• Brief: Copy the data exactly. Images are to be left out.

• Dataset records:

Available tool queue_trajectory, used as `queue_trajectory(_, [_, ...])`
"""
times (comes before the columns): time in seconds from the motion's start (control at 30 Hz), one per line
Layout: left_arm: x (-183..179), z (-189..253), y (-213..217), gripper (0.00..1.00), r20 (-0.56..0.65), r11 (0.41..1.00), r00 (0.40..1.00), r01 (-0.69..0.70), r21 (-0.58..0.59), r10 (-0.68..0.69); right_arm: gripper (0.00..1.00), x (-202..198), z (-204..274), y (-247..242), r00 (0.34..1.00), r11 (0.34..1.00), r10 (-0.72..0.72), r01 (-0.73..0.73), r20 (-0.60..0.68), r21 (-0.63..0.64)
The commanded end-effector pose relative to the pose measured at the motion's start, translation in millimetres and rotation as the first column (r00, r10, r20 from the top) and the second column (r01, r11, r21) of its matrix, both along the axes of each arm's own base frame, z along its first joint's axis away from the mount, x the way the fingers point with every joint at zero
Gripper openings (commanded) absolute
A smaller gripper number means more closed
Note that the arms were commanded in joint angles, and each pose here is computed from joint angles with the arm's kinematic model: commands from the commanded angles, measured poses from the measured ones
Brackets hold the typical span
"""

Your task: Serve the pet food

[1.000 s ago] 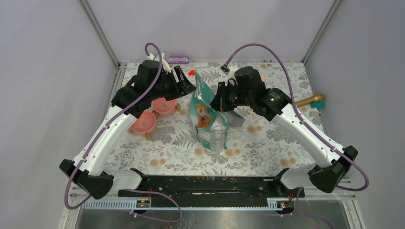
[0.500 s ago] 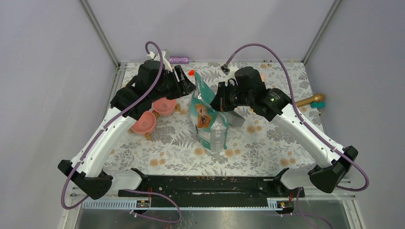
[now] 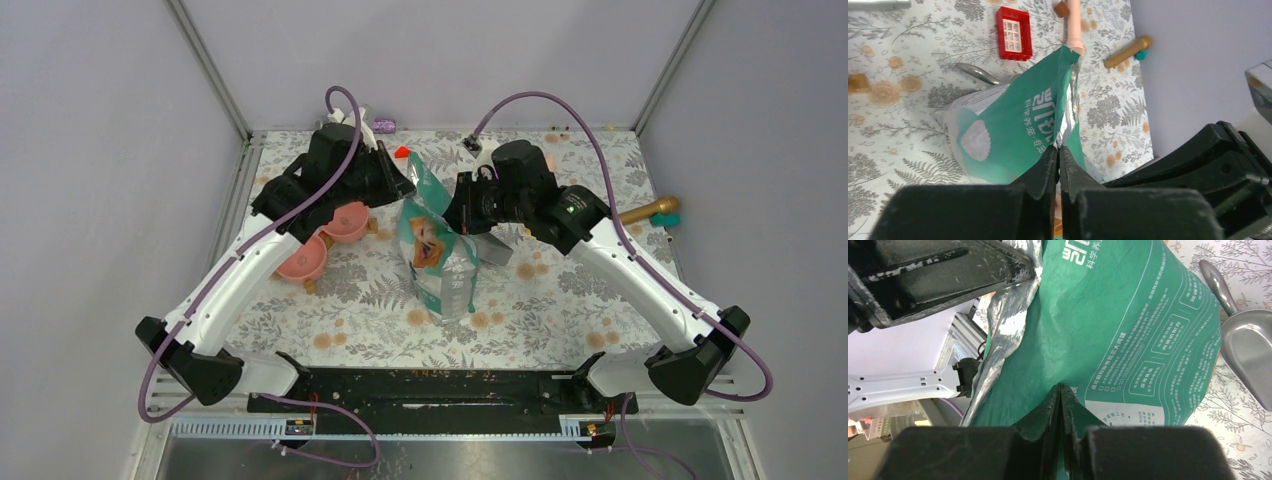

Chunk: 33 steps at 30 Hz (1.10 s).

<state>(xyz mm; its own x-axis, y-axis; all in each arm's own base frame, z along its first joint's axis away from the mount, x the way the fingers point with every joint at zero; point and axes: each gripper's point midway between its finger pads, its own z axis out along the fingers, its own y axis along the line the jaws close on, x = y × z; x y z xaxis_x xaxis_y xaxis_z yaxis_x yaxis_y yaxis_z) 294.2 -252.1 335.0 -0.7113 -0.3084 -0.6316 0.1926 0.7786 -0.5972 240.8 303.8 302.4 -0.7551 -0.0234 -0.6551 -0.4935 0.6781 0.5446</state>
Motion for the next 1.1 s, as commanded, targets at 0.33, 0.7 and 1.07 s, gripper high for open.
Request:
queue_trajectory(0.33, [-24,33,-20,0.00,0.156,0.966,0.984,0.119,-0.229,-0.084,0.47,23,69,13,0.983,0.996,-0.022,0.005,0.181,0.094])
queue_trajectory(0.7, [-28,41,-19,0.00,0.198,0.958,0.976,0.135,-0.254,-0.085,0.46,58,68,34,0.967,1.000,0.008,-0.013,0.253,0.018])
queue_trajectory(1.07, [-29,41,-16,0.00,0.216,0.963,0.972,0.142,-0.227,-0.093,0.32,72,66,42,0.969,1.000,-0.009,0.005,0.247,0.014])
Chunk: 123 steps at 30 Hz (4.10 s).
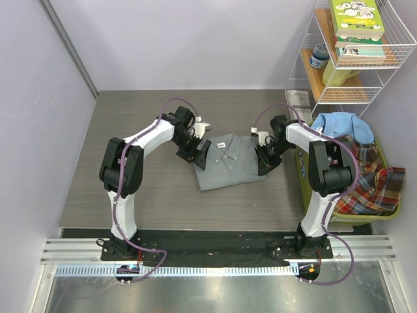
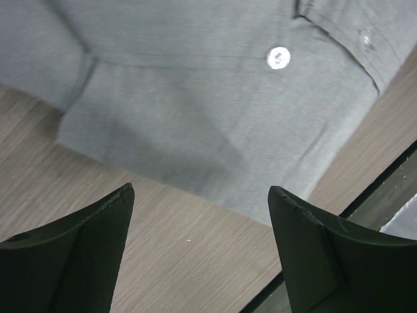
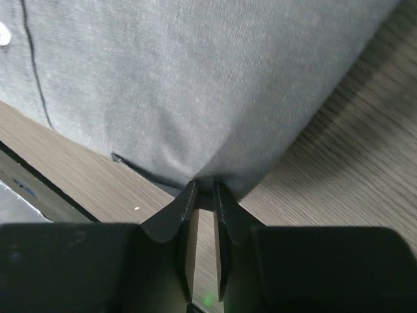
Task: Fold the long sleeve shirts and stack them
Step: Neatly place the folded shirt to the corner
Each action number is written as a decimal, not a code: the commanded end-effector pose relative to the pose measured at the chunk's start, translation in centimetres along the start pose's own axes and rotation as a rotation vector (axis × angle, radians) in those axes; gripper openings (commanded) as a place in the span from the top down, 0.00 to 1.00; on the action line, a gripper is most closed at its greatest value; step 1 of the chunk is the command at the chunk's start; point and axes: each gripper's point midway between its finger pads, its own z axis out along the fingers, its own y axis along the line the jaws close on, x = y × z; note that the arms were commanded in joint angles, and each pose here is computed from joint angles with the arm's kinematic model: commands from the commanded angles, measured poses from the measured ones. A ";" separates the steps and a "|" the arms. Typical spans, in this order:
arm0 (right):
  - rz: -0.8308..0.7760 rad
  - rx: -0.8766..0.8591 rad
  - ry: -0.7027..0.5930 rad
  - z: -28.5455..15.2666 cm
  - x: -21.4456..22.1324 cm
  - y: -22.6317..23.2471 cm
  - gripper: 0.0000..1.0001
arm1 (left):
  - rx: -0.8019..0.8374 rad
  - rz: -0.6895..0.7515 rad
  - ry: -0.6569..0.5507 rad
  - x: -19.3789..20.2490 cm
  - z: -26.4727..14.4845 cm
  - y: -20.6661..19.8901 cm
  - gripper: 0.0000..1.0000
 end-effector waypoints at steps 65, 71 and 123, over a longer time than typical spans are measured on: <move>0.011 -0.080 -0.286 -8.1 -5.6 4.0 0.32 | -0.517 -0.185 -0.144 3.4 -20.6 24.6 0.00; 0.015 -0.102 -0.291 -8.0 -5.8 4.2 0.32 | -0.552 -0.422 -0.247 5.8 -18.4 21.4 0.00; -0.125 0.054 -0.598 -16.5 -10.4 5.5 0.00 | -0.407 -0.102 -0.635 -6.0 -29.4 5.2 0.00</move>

• Solution for this exercise:
Available tool queue_trajectory, used as `queue_trajectory(_, [_, ...])`
"""
times (comes before the columns): time in seconds from the motion's start (control at 30 Hz), one per line
Layout: left_arm: x (-183..179), z (-189..253), y (-213..217), gripper (0.00..1.00), r20 (-0.56..0.65), r11 (0.41..1.00), r00 (0.40..1.00), r01 (-0.69..0.70), r21 (-0.58..0.59), r10 (-0.68..0.69); right_arm: gripper (0.00..1.00), x (-202..198), z (-204..274), y (-247..242), r00 (0.34..1.00), r11 (0.34..1.00), r10 (-0.72..0.72), r01 (-0.73..0.73), r20 (-0.60..0.68), r21 (-0.63..0.64)
The commanded end-effector pose relative to the pose measured at the motion's start, translation in millimetres and rotation as the first column (r00, r10, r20 from the top) and the second column (r01, r11, r21) of its matrix, both along the axes of each arm's own base frame, z along its first joint's axis away from the mount, x the way the fingers point with every joint at zero
Gripper openings (commanded) absolute
A smaller gripper number means more closed
Note that the arms were commanded in joint angles, and each pose here is computed from joint angles with the arm's kinematic model: commands from the commanded angles, measured poses from the measured ones
Brackets hold the typical span
"""

Your task: Serve the pet food

[1.000 s ago] 
[0.500 s ago] 
[now] 

Chunk: 33 steps at 30 Hz (1.10 s).

<state>(xyz mm; its own x-axis, y-axis; all in each arm's own base frame, z along its first joint's axis away from the mount, x the way the fingers point with every joint at zero; point and axes: each gripper's point midway between its finger pads, its own z axis out along the fingers, its own y axis along the line the jaws close on, x = y × z; x y z xaxis_x xaxis_y xaxis_z yaxis_x yaxis_y yaxis_z) 294.2 -252.1 335.0 -0.7113 -0.3084 -0.6316 0.1926 0.7786 -0.5972 240.8 303.8 302.4 -0.7551 -0.0234 -0.6551 -0.4935 0.6781 0.5446</state>
Motion for the next 1.1 s, as commanded, targets at 0.33, 0.7 and 1.07 s, gripper high for open.
Request:
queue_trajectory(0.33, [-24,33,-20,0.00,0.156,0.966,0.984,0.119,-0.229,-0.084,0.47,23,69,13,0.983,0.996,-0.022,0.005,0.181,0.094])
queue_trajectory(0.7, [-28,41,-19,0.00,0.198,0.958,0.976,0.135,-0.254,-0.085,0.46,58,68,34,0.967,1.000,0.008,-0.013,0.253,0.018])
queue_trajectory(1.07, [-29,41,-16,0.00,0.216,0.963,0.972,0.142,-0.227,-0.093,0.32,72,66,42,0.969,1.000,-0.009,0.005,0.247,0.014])
Chunk: 123 steps at 30 Hz (4.10 s).
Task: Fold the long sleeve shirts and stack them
Step: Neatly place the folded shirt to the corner
Each action number is written as a decimal, not a code: the commanded end-effector pose relative to the pose measured at the chunk's start, translation in centimetres along the start pose's own axes and rotation as a rotation vector (axis × angle, radians) in those axes; gripper openings (commanded) as a place in the span from the top down, 0.00 to 1.00; on the action line, a gripper is most closed at its greatest value; step 1 of the chunk is the command at the chunk's start; point and axes: each gripper's point midway between its finger pads, its own z axis out along the fingers, its own y axis along the line the jaws close on, x = y × z; note that the arms were commanded in joint angles, and each pose here is computed from joint angles with the arm's kinematic model: commands from the commanded angles, measured poses from the measured ones. A ";" separates the steps and a "|" the arms. Typical spans, in this order:
arm0 (right):
  - rz: -0.8308..0.7760 rad
  - rx: -0.8766..0.8591 rad
  - ry: -0.7027..0.5930 rad
  - z: -28.5455..15.2666 cm
  - x: -21.4456..22.1324 cm
  - y: -22.6317..23.2471 cm
  - gripper: 0.0000..1.0001
arm1 (left):
  - rx: -0.8019..0.8374 rad
  - rz: -0.6895..0.7515 rad
  - ry: -0.6569..0.5507 rad
  - x: -19.3789..20.2490 cm
  - z: -26.4727..14.4845 cm
  - y: -20.6661..19.8901 cm
  - gripper: 0.0000..1.0000
 end-effector waypoints at steps 65, 71 and 123, over a longer time than typical spans are measured on: <move>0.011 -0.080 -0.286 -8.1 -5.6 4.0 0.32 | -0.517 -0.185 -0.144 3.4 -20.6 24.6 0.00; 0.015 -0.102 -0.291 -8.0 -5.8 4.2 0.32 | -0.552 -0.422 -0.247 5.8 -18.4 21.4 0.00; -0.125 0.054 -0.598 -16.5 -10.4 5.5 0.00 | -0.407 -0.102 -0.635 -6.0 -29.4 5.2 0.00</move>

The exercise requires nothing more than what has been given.